Fox News featured offensive and often inaccurate commentary on public education and the teaching profession throughout the year -- in some cases doubling down on the anti-teacher rhetoric many Fox figures pushed in 2014.
In February, Outnumbered co-host Kennedy kicked off the teacher-bashing by arguing that "there really shouldn't be public schools," before the hosts agreed that the federal Department of Education ought to be abolished. In April, Fox & Friends co-host Steve Doocy slurred prospective bilingual educators, referring to immigrants with legal permission to work in the United States as "illegals" during a segment highlighting an initiative to boost language learning in schools.
In August, Fox & Friends included a segment where Fox News regular Frank Luntz conducted a live focus group segment about public education. Questions for the focus group included "Who here has issue with teachers unions?" and "Doesn't it make you angry that you're putting all this money into public schools?" Luntz followed up his leading question about teachers unions by singling out a teacher from the group and asking him to "defend" himself.
In an October discussion about New York City schools on Fox's The Five, the co-hosts implored the city's public school teachers to "become a better teacher" and "don't suck at your job." That same month, co-host Juan Williams attacked unions' endorsement of Hillary Clinton in the 2016 presidential race, asserting that an "unholy alliance between education unions and Democrats" would be "dangerous for our kids" and would "hurt" "minority communities" and "poor people."
This year also marked the launch of the 2016 presidential campaign season, with five Republican and three Democratic debates held this fall. While candidates outlined their positions time and again on national security issues, women's health care, and taxes, the debates barely mentioned education issues. A Media Matters search of all eight full debate transcripts found only nine mentions of any variation of the term "teach." In fact, according to this review, no candidate or moderator uttered the phrases "No Child Left Behind," "Race To The Top," or "Elementary and Secondary Education Act (ESEA)" throughout the 2015 debate season, despite the recent passage of the landmark ESSA legislation replacing No Child Left Behind.
Moderators did discuss schools and teachers a handful of times throughout the debate season, mostly in relation to national security. In the August 6 Republican debate on Fox News, moderator Bret Baier questioned former Governor Jeb Bush (R-FL) and Sen. Marco Rubio (R-FL) on their disagreement on the Common Core state standards and asked former Governor Mike Huckabee (R-AR) whether he would abolish the Department of Education, among other federal agencies. The moderators of the October 28 CNBC Republican debate also mentioned teachers once, when moderator Carlos Quintanilla asked Donald Trump about his comments that educators ought to be armed. And on CNN's December 15 Republican debate, moderator Wolf Blitzer asked candidates about the closure of the Los Angeles Unified school district following an email threat.
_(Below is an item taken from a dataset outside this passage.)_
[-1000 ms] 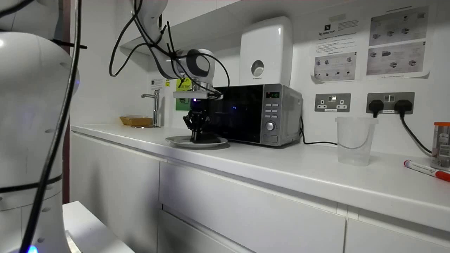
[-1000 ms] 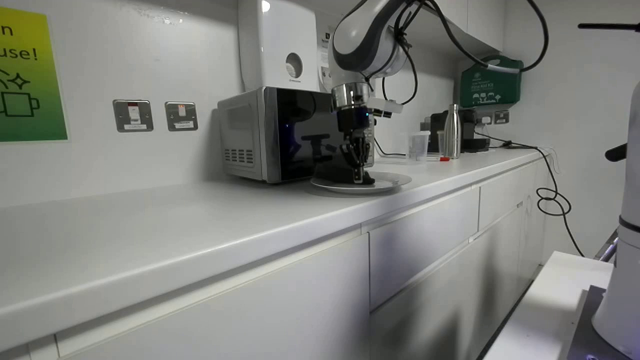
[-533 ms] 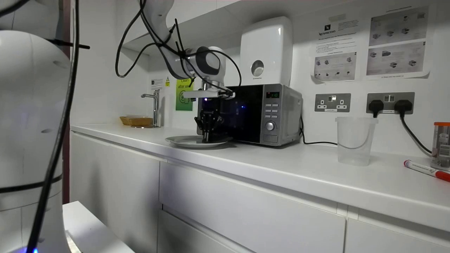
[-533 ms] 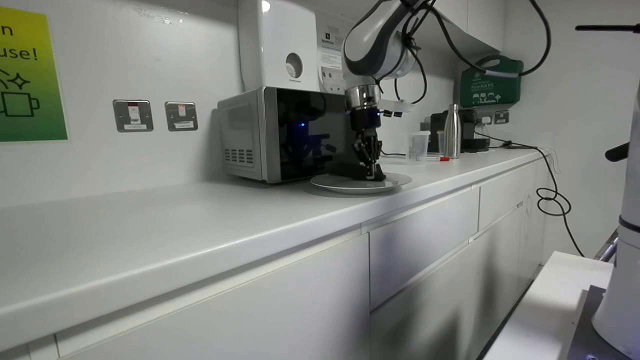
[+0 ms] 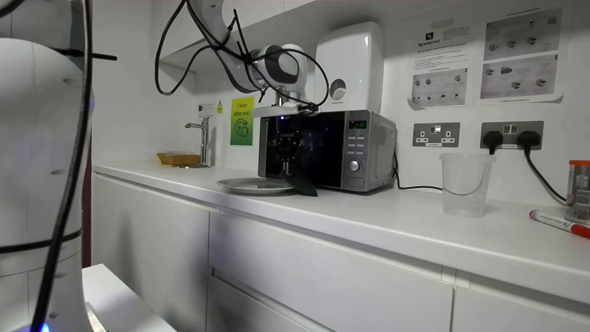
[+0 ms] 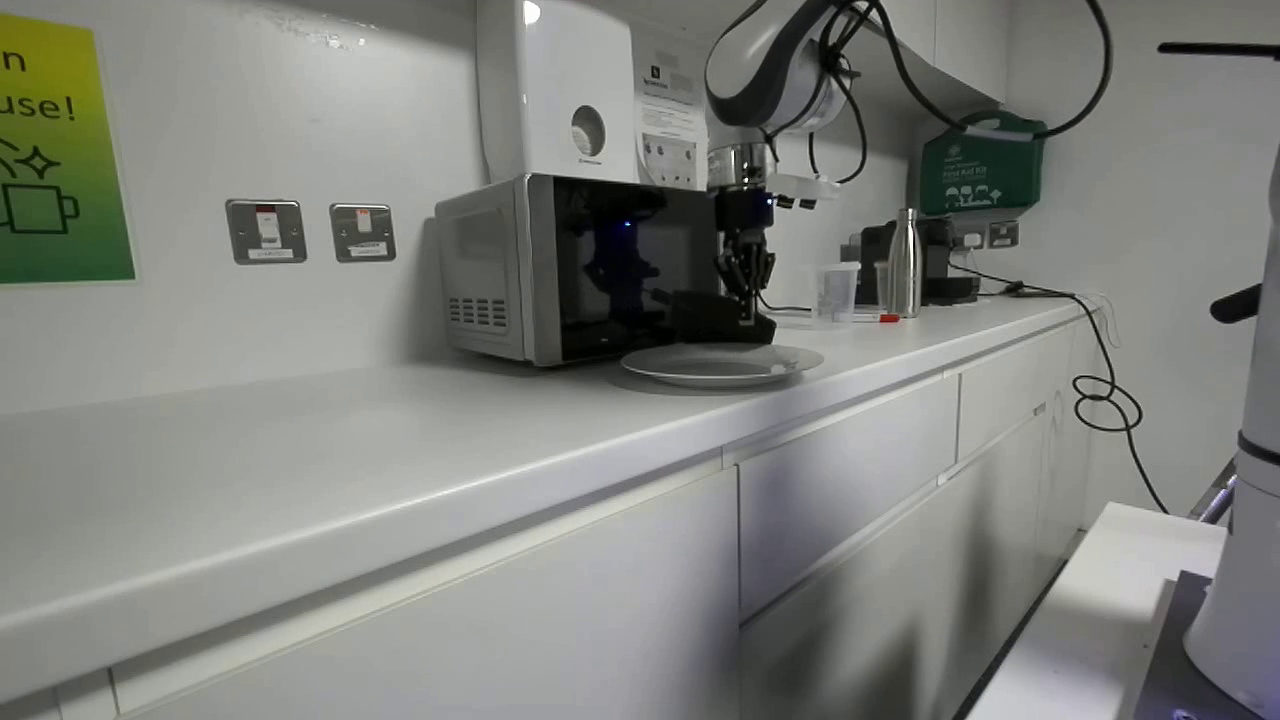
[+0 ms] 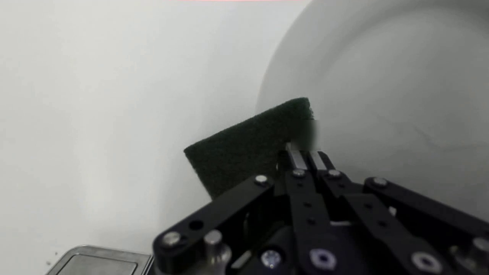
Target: Pick up an object from the table
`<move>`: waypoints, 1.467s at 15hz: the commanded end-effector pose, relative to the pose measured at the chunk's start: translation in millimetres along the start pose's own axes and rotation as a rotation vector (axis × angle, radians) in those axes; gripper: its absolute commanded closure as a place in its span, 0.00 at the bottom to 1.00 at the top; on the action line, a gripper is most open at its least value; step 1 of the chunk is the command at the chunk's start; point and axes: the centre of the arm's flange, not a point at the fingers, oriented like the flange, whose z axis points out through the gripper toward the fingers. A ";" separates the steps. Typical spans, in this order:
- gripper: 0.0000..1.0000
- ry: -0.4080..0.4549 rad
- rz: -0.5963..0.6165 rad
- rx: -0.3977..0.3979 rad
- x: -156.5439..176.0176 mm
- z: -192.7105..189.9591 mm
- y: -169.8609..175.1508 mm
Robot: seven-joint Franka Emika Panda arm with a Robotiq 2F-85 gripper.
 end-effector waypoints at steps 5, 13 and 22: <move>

The other five debates did not feature questions regarding K-12 education policy.
Public school educators and their unions in major cities made national headlines in 2015 following strikes, contentious contract negotiations, school board elections, and school funding battles. While research shows that teachers unions not only protect the rights of educators but also benefit students and their communities, state newspapers editorializing on union activities framed unions and educators as selfishly seeking higher pay at the expense of others.
Amidst a victory year for teachers unions on several fronts, Media Matters found that state newspapers in New York, Pennsylvania, New Mexico, California, and Washington published editorials distorting the facts to question the motives of teachers and attack their right to organize.
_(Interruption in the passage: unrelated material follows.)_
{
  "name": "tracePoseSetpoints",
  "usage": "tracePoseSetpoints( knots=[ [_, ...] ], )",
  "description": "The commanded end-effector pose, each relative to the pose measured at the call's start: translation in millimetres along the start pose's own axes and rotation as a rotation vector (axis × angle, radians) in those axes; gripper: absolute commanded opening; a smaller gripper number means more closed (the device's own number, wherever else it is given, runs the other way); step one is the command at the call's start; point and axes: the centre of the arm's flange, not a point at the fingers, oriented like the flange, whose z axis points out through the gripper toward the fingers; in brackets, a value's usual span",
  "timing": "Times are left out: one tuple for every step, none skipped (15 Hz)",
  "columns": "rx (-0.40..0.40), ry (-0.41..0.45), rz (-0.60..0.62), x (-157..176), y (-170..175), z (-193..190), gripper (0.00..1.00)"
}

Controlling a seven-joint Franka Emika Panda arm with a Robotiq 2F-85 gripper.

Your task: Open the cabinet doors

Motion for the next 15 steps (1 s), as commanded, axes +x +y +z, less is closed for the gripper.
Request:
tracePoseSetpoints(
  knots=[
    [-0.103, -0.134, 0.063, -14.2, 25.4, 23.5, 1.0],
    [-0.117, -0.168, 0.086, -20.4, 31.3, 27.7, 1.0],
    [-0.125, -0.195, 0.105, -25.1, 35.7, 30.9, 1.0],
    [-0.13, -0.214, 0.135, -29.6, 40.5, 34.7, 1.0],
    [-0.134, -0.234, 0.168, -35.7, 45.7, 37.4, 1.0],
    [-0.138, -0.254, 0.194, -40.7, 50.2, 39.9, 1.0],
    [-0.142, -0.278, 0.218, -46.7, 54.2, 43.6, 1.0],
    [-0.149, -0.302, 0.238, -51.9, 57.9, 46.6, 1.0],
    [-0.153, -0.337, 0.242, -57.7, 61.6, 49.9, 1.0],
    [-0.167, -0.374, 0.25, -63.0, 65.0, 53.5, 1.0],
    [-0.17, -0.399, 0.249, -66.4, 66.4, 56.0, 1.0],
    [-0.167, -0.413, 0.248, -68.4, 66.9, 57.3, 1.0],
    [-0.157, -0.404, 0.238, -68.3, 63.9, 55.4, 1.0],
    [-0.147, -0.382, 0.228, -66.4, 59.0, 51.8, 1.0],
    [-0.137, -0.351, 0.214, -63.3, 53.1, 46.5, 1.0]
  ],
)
In Buffalo, New York, The Buffalo News repeatedly claimed that teachers unions supporting a parent-led movement against standardized testing want to maintain "the wretched, costly, dysfunctional status quo" and require children to "pay the price." In Scranton, Pennsylvania, The Scranton Times-Tribune lamented that teachers unions had the ability to strike and dismissed teachers' calls to be treated with respect and dignity. In Albuquerque, New Mexico, The Albuquerque Journal mocked teachers' concerns over an unfair evaluation method that was subsequently struck down by a district court that agreed with the unions. In Los Angeles, California, the Los Angeles Times dismissed unions' worries that a charter expansion plan created by one of the paper's education reporting funders would financially jeopardize local public schools, telling those who opposed the plan to "quit whining." And in Seattle, Washington, The Seattle Times repeatedly attacked the local union for "using their students as pawns," as they advocated for fair pay, guaranteed recess time, more funding for schools, and greater equity in school discipline policies.
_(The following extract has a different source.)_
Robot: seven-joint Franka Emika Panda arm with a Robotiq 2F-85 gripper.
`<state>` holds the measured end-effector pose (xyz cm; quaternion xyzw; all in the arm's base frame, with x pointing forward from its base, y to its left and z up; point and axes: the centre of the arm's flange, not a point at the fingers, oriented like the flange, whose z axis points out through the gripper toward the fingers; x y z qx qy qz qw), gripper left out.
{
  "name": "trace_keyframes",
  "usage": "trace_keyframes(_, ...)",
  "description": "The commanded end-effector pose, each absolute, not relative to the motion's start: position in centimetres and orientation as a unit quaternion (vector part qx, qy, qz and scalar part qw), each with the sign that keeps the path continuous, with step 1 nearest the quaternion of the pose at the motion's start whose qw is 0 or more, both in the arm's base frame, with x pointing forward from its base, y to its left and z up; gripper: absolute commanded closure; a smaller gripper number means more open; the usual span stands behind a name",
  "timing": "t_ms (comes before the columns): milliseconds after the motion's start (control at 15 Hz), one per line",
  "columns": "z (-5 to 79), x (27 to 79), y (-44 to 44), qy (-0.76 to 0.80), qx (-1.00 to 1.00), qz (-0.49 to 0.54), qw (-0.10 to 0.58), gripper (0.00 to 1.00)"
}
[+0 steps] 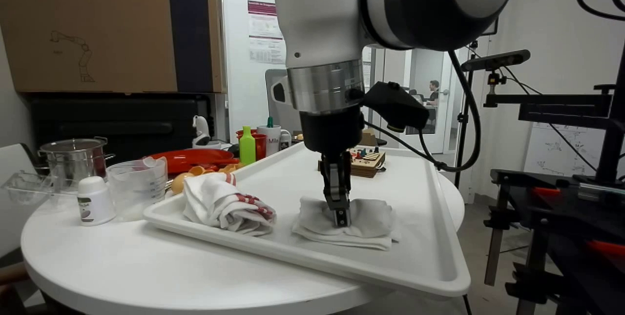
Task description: Wipe the table with the white towel.
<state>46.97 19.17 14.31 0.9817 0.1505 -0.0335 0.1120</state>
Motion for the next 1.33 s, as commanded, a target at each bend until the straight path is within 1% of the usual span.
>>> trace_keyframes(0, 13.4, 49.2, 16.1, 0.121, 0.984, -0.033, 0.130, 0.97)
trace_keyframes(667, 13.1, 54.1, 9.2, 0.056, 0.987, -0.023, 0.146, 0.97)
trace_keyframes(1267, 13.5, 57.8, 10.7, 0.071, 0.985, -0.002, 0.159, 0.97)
These editorial board attacks on educators -- because of the readers they serve and the prominence of local priorities on education policy -- have the dangerous potential to shift public conversation away from the facts and to pit communities against the teachers who advocate for them. After a year where the importance of education policy has become more critical than ever, hopefully this disturbing trend will not continue in 2016.
Image by Ian MacKenzie under a Creative Commons license.
The October 13 Democratic debate on CNN offered the public a first look at a slate of candidates whose policy positions offer a stark contrast to their counterparts in the Republican party. However, in an election season that could determine whether or not the country continues to make strides toward progressive goals or instead takes steps backwards, it is crucial that the next debate explore these substantive differences even further. Here are some suggestions for the second Democratic debate scheduled to be hosted by CBS, KCCI, and the Des Moines Register on November 14:
On July 22, the American Legislative Exchange Council's (ALEC) annual meeting will once again see corporations and state lawmakers gather to discuss and vote on model legislation meant for introduction in state legislatures across the country. On the eve of the three-day conference in San Diego, Media Matters looks back at five examples of great reporting by local news teams who pulled back the curtain and held ALEC accountable for hosting lobbyists and legislators in secret meetings -- where they wrote corporate-supported bills blocking minimum wage hikes, attacking unions, and eliminating environmental regulations -- and previews this year's agenda.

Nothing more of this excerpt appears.